Problem to solve> Give again, word for word, every line in the entries below from the line with "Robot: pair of" up to and including the line with "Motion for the", and no other line.

+ + + + +

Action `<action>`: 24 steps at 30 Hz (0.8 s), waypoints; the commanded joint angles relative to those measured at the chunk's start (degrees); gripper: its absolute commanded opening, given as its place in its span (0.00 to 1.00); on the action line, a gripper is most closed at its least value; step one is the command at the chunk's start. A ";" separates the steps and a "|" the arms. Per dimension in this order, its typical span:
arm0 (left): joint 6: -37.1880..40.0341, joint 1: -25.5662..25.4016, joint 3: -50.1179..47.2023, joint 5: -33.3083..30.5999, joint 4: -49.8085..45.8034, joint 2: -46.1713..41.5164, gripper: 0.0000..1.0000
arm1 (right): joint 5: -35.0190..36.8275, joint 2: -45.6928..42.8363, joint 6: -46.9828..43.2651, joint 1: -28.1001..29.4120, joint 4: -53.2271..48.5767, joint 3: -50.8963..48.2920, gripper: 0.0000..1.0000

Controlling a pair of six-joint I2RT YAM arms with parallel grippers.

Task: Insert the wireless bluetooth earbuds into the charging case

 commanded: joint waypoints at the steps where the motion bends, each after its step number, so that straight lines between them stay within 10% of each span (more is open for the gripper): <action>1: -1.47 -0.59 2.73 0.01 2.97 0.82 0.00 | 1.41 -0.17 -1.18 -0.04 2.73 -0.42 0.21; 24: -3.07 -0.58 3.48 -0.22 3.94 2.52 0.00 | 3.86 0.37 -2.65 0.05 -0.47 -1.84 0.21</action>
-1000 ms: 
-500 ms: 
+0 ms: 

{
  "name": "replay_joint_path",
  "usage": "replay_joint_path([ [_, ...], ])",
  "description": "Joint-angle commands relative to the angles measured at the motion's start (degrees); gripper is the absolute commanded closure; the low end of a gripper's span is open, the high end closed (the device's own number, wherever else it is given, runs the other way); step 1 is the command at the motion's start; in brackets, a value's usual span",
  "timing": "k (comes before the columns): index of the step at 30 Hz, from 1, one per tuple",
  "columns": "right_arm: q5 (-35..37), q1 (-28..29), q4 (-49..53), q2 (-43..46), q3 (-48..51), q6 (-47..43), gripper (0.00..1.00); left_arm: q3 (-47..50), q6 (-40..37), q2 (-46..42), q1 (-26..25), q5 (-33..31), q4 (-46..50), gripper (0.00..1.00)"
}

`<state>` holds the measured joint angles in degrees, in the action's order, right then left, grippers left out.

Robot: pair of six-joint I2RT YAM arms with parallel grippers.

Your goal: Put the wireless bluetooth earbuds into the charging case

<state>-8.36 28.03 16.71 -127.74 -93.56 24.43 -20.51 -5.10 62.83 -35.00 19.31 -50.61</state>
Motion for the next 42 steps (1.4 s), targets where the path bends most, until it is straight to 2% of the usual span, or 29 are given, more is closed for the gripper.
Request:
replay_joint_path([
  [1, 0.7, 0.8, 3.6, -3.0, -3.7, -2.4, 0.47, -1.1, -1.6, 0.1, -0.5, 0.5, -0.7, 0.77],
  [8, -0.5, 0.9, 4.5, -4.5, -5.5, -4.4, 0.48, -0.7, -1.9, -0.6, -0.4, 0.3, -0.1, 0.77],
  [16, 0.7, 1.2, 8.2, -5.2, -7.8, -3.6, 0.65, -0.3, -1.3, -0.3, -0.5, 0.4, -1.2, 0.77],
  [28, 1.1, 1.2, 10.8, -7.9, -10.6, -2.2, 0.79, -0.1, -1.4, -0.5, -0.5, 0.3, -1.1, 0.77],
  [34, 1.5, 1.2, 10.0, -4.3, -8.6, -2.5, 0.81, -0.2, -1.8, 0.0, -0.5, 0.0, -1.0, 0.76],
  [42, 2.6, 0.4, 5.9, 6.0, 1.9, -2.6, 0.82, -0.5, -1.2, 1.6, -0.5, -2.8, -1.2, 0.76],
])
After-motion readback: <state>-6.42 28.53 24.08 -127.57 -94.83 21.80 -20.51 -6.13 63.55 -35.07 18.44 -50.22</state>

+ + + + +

Solution below>
Robot: pair of six-joint I2RT YAM arms with parallel grippers.

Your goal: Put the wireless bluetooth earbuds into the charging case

<state>-8.36 28.03 16.71 -127.74 -93.56 24.43 -20.51 -5.10 62.83 -35.00 19.31 -50.61</state>
Motion for the next 42 steps (1.4 s), targets where the path bends most, until it is straight to 2% of the usual span, or 29 are given, more is closed for the gripper.

What was asked now has a complete answer.